### Assignment:
In the records that follow, find each line with "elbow" and pull it out.

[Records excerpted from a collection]
★ ★ ★ ★
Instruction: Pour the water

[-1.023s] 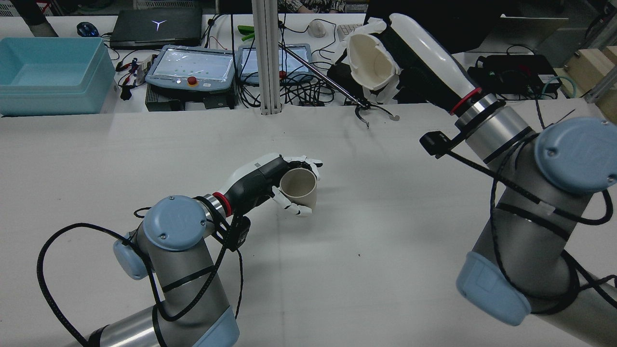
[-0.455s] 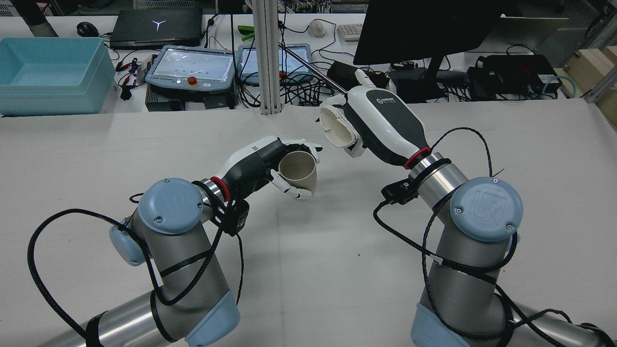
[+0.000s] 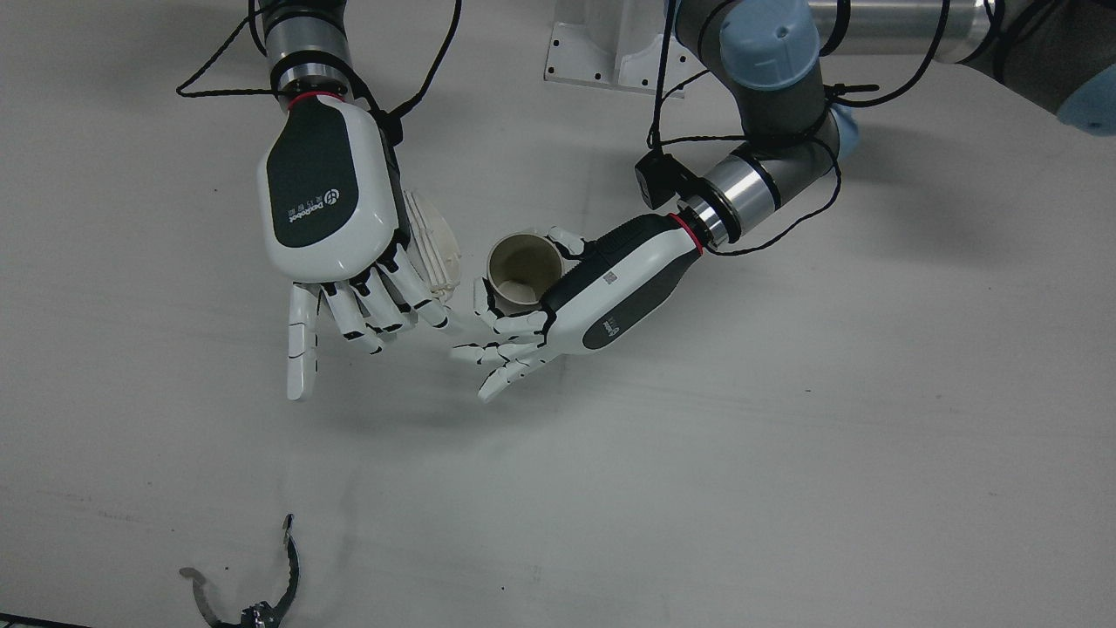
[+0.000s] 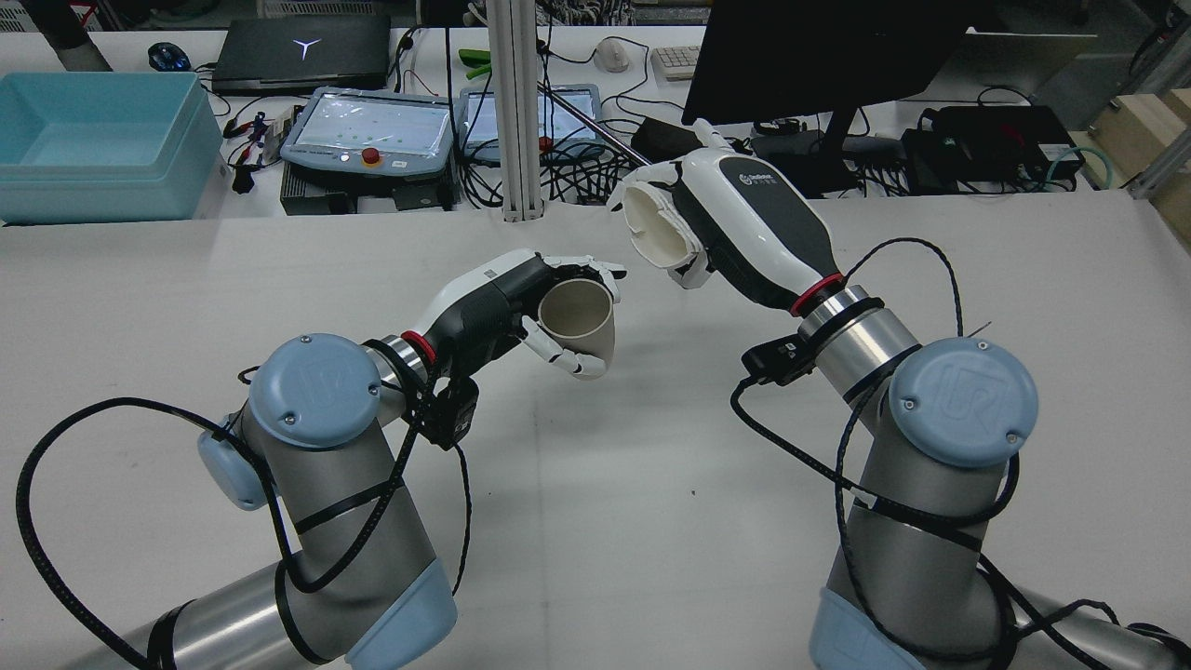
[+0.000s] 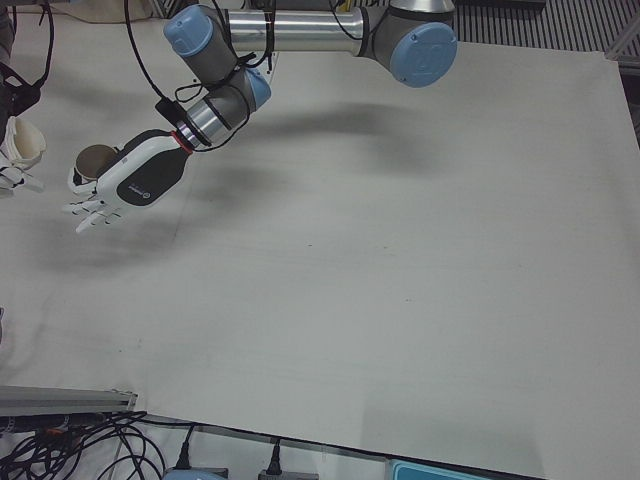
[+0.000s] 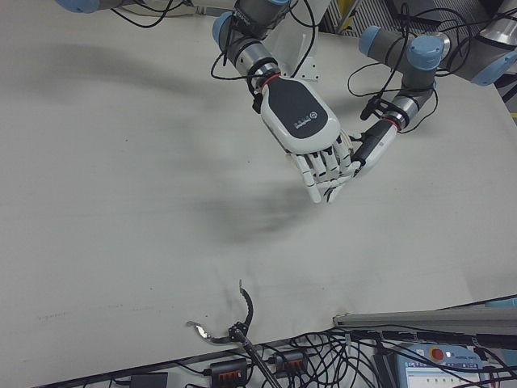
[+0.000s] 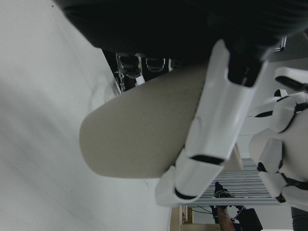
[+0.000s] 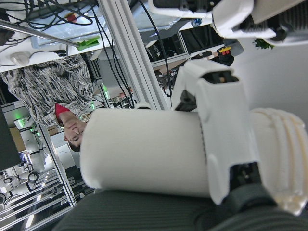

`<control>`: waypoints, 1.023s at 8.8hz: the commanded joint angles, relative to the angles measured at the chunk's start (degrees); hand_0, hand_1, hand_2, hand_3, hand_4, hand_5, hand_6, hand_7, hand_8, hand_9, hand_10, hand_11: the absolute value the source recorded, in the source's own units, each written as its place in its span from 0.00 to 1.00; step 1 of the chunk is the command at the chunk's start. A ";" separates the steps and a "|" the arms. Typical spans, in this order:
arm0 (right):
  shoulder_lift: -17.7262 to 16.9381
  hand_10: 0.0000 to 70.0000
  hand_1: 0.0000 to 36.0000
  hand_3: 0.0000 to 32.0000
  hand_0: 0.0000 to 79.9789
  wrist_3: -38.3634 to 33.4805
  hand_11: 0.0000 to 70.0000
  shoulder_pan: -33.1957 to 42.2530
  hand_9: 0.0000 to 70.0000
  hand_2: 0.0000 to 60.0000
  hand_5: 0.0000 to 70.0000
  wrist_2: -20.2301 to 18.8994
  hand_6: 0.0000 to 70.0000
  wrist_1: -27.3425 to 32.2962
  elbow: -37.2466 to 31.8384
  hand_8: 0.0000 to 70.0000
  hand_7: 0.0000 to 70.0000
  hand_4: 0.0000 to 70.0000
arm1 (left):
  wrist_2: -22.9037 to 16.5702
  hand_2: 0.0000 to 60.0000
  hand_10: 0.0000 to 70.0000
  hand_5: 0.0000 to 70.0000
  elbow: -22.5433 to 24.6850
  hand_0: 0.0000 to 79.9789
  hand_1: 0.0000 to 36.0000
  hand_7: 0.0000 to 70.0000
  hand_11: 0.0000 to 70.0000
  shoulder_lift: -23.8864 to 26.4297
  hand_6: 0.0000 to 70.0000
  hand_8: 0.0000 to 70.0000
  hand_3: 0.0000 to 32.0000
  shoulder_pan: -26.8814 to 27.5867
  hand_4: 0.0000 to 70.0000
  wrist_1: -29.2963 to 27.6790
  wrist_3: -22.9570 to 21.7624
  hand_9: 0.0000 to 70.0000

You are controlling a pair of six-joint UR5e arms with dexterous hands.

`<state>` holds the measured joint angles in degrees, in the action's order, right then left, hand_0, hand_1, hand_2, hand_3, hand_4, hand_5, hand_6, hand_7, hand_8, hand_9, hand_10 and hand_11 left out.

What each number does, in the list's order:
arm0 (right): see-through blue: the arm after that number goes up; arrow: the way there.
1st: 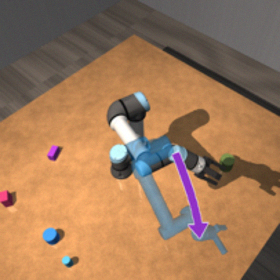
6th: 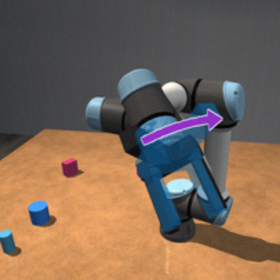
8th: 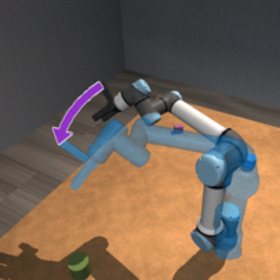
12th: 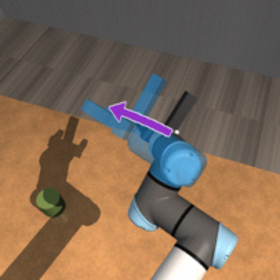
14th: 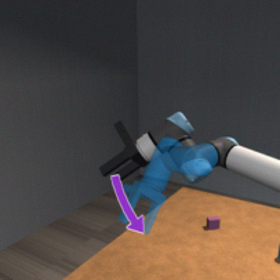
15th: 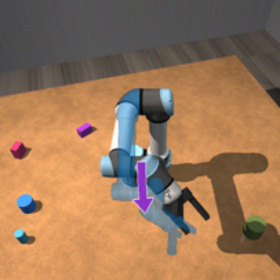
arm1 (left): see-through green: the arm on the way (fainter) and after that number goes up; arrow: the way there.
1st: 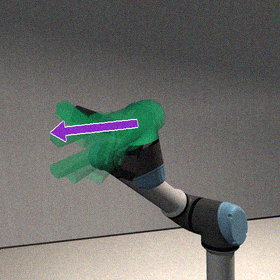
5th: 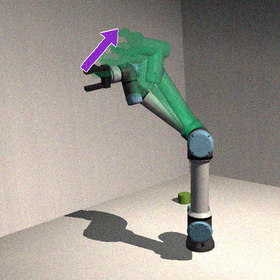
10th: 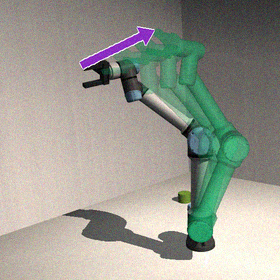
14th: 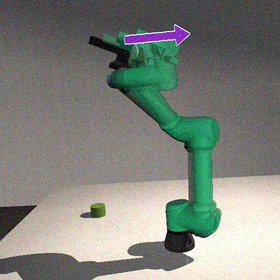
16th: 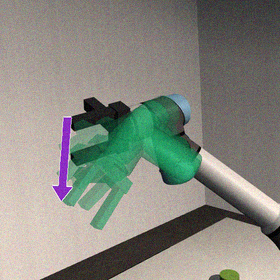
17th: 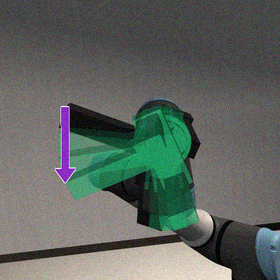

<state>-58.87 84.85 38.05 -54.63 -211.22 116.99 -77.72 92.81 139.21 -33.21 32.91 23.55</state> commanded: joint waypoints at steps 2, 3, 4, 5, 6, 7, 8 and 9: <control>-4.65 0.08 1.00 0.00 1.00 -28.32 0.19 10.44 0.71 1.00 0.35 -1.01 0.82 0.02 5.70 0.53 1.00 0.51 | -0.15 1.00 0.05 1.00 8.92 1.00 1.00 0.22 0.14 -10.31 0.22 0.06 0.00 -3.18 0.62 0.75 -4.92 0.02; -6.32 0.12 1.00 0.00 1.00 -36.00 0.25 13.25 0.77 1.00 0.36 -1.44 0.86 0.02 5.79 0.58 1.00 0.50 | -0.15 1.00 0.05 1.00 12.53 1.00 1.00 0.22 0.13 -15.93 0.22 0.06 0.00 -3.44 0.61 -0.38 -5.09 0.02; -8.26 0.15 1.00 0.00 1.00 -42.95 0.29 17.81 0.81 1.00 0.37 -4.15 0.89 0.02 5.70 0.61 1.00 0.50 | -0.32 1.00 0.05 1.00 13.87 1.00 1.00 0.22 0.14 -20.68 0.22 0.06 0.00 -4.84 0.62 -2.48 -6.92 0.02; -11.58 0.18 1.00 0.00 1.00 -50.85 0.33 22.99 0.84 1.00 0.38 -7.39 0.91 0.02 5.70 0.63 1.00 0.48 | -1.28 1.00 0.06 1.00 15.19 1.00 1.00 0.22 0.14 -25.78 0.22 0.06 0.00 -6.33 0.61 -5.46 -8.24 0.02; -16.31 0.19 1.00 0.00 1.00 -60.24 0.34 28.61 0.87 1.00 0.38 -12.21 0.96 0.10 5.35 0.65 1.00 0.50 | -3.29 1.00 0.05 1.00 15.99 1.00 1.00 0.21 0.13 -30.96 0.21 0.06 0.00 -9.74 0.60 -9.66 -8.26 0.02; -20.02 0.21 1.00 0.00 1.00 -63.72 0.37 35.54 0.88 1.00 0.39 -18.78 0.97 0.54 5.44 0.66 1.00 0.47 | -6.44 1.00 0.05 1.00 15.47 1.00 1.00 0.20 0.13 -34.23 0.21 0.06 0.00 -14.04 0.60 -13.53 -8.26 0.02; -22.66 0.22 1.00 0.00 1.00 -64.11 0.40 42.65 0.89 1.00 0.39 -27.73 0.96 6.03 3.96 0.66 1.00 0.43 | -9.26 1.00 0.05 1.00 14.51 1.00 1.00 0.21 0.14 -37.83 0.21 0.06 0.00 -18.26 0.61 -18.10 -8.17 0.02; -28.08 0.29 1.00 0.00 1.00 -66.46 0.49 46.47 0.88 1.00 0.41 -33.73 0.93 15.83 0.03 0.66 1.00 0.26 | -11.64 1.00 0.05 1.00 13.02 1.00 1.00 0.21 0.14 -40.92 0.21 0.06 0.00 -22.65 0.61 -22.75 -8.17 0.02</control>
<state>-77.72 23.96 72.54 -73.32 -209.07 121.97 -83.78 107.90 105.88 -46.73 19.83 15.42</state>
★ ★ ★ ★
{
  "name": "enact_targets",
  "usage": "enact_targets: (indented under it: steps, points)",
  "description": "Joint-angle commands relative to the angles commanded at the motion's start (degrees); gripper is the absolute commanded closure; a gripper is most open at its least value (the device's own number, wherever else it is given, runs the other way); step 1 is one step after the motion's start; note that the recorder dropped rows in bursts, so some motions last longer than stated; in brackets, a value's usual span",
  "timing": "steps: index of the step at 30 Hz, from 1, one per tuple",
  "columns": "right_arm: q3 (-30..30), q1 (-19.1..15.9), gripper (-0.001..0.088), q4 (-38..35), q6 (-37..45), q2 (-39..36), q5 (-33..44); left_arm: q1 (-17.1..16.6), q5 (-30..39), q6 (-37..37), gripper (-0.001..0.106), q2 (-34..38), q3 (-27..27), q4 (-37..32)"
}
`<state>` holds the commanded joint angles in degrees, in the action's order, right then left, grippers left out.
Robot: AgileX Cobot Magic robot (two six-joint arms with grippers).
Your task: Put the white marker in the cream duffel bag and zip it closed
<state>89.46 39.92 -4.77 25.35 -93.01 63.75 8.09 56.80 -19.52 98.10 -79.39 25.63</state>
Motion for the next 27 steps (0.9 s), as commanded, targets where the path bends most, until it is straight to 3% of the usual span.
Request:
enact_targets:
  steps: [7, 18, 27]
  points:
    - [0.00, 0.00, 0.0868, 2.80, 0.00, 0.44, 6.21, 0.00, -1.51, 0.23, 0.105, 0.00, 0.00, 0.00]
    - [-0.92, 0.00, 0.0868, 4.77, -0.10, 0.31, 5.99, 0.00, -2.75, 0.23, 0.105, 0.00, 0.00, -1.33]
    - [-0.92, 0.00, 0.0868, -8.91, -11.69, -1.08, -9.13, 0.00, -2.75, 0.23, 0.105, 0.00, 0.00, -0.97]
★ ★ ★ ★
### Response for this exercise:
  elbow: -37.2466 to 31.8384
  elbow: -22.5433 to 24.6850

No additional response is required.